What is being asked. What you write must match the records exactly, except for the images, which are left out.

Given records.
━━━━━━

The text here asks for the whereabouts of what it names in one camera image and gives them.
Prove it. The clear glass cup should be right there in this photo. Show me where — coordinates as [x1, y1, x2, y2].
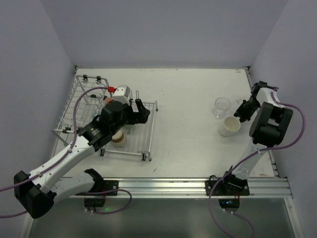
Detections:
[213, 97, 231, 119]

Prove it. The beige brown cup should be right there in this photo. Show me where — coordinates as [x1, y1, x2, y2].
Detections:
[111, 130, 126, 147]

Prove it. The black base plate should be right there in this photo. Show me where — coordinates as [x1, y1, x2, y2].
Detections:
[205, 175, 250, 196]
[83, 180, 119, 196]

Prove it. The left black control box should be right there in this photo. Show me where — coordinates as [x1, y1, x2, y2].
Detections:
[84, 197, 106, 209]

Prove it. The blue cup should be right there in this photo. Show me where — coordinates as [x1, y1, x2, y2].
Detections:
[92, 114, 101, 123]

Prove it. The right black control box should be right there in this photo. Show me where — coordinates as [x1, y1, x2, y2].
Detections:
[218, 198, 240, 212]

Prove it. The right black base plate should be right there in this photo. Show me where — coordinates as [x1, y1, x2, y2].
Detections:
[205, 175, 250, 196]

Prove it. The pink ceramic mug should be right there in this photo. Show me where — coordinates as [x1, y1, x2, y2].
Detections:
[104, 97, 113, 105]

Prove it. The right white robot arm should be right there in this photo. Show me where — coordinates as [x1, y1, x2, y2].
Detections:
[218, 81, 293, 192]

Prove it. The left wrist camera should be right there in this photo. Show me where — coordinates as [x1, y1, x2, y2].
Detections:
[112, 85, 130, 104]

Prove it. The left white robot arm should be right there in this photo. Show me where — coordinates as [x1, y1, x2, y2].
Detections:
[13, 99, 151, 219]

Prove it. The silver wire dish rack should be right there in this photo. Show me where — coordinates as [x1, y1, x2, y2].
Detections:
[53, 74, 158, 161]

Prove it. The white ceramic mug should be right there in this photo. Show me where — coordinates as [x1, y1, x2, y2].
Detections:
[218, 116, 241, 137]

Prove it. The aluminium mounting rail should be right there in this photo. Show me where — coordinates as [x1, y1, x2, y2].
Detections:
[69, 177, 293, 198]

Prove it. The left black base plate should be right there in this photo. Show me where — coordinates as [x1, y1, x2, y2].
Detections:
[83, 180, 119, 196]

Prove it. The black control box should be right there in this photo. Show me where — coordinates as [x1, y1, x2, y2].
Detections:
[84, 197, 106, 209]
[218, 198, 240, 212]

━━━━━━

Answer section.
The text here asks for the whereabouts of what it names in one camera image and gives them.
Prove it. The clear glass cup should be right there in this photo. Show me where — coordinates as [x1, y1, x2, y2].
Detections:
[213, 97, 231, 119]

Prove it. The beige brown cup should be right there in this photo. Show me where — coordinates as [x1, y1, x2, y2].
Detections:
[111, 130, 126, 147]

Prove it. The black base plate should be right there in this photo. Show me where — coordinates as [x1, y1, x2, y2].
Detections:
[205, 175, 250, 196]
[83, 180, 119, 196]

Prove it. The left black control box should be right there in this photo. Show me where — coordinates as [x1, y1, x2, y2].
Detections:
[84, 197, 106, 209]

Prove it. The blue cup should be right there in this photo. Show me where — coordinates as [x1, y1, x2, y2].
Detections:
[92, 114, 101, 123]

Prove it. The right black control box should be right there in this photo. Show me where — coordinates as [x1, y1, x2, y2].
Detections:
[218, 198, 240, 212]

Prove it. The right black base plate should be right there in this photo. Show me where — coordinates as [x1, y1, x2, y2].
Detections:
[205, 175, 250, 196]

Prove it. The pink ceramic mug should be right there in this photo. Show me where — coordinates as [x1, y1, x2, y2].
Detections:
[104, 97, 113, 105]

Prove it. The right white robot arm should be right there in this photo. Show me where — coordinates as [x1, y1, x2, y2].
Detections:
[218, 81, 293, 192]

Prove it. The left wrist camera should be right there in this photo. Show me where — coordinates as [x1, y1, x2, y2].
Detections:
[112, 85, 130, 104]

Prove it. The left white robot arm should be right there in this photo. Show me where — coordinates as [x1, y1, x2, y2].
Detections:
[13, 99, 151, 219]

Prove it. The silver wire dish rack should be right there in this photo. Show me where — coordinates as [x1, y1, x2, y2].
Detections:
[53, 74, 158, 161]

Prove it. The white ceramic mug should be right there in this photo. Show me where — coordinates as [x1, y1, x2, y2].
Detections:
[218, 116, 241, 137]

Prove it. The aluminium mounting rail should be right there in this photo. Show me where — coordinates as [x1, y1, x2, y2].
Detections:
[69, 177, 293, 198]

Prove it. The left black base plate should be right there in this photo. Show me where — coordinates as [x1, y1, x2, y2].
Detections:
[83, 180, 119, 196]

Prove it. The black control box should be right there in this photo. Show me where — coordinates as [x1, y1, x2, y2].
Detections:
[84, 197, 106, 209]
[218, 198, 240, 212]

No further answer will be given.